Durante a última era glacial, diz ele, o derretimento repentino das camadas de gelo induziu eventos catastróficos conhecidos como pulsos de água derretida, que causaram um aumento repentino e extremo do nível do mar. Ao longo de algumas costas na Europa, o oceano pode ter subido até 10 metros em apenas 200 anos. Em tal ritmo, teria sido perceptível para as pessoas em apenas algumas gerações humanas.
“Essas histórias são anedotas, mas anedotas suficientes geram dados”, explica Brendryen. “Ao coletar sistematicamente esses tipos de memórias ou histórias, acho que você pode aprender alguma coisa.”
Além de capturar eventos históricos, os geomitos oferecem um vislumbre da vida interior daqueles que estiveram lá, diz Tim Burbery, especialista em geomitos da Marshall University em West Virginia, que não participou da pesquisa: “São histórias baseadas em traumas, baseado na catástrofe”.
É por isso, ele sugere, que pode ter feito sentido que gerações sucessivas transmitissem histórias de convulsões geológicas. As sociedades antigas podem ter procurado transmitir seu aviso: Cuidado, essas coisas podem acontecer!
“Eles iriam mitificá-las”, acrescenta Burbery. “Eles usariam a linguagem da lenda e, dentro disso, poderia haver alguns dados reais.”
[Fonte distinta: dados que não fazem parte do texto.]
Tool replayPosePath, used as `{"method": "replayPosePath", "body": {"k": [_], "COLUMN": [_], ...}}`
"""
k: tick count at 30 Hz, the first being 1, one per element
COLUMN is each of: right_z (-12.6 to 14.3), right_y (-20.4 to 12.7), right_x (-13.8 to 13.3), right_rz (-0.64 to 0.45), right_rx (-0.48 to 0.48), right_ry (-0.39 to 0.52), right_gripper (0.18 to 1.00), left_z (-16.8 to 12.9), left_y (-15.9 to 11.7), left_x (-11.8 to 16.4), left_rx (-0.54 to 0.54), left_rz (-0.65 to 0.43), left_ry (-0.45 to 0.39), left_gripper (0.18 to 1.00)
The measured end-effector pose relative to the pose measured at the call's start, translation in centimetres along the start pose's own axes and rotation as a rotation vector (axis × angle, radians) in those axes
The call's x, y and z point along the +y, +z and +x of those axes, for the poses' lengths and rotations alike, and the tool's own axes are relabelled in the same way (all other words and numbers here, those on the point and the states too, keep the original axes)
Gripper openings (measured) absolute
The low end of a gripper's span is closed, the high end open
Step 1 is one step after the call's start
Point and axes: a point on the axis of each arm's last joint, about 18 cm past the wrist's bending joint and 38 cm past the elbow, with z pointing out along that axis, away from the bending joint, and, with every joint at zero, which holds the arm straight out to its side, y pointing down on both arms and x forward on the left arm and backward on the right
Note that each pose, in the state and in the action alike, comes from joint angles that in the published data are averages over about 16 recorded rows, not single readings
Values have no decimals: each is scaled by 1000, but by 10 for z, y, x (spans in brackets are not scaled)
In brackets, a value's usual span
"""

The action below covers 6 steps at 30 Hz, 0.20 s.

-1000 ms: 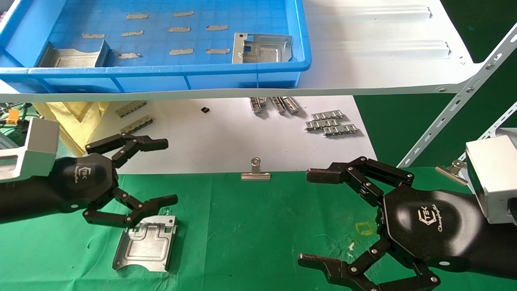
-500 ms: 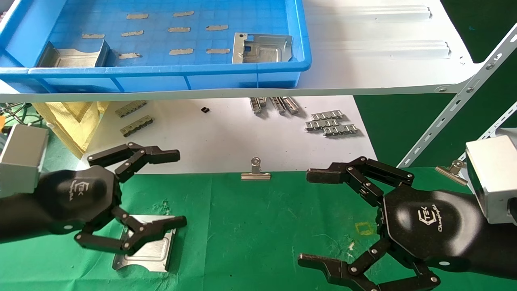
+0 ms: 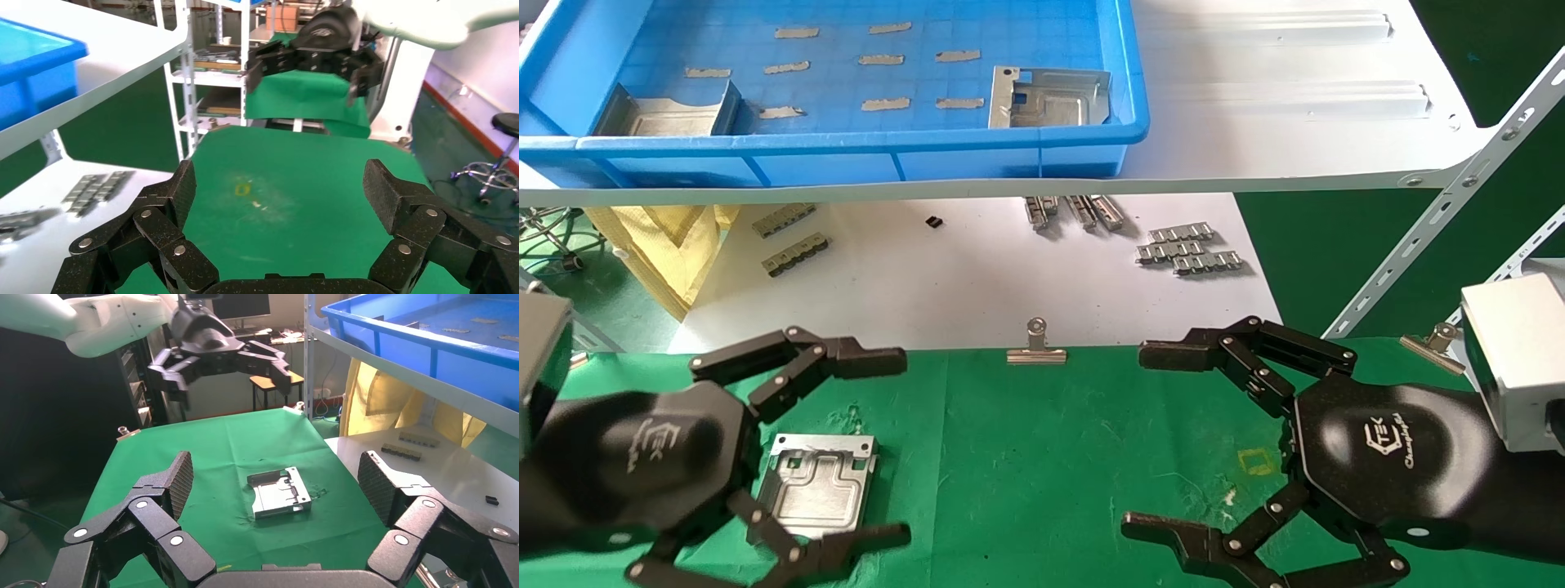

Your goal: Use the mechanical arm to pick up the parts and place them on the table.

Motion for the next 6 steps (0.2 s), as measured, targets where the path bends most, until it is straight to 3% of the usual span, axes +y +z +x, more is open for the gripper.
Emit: {"method": "replayPosePath", "body": {"k": [6], "right_z": [0], "right_y": [0], "right_x": [0], "right_rz": [0], "right_rx": [0], "right_ry": [0], "right_gripper": [1001], "left_z": [8], "left_y": [2], "left_x": [-4], "left_rx": [14], "left_rz": [3], "left_ry": [-6], "left_gripper": [1001]}}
Hoje, muitas pessoas relatam uma sensação de eco-ansiedade por causa das mudanças climáticas e seus efeitos, incluindo o aumento do nível do mar. Nunn aponta que nossa situação contemporânea difere em alguns aspectos dos predicamentos antigos – há muito mais humanos no planeta e grandes cidades costeiras densamente povoadas, por exemplo. E, diferentemente dos períodos históricos de degelo, somos hoje tanto os agentes quanto as vítimas das rápidas mudanças ambientais. Mas a vulnerabilidade às mudanças climáticas nos permite sentir uma afinidade com nossos antepassados. E as velhas histórias ainda têm coisas para nos ensinar. Como Nunn diz: “O fato de nossos ancestrais terem sobrevivido a esses períodos nos dá esperança de que possamos sobreviver a isso”.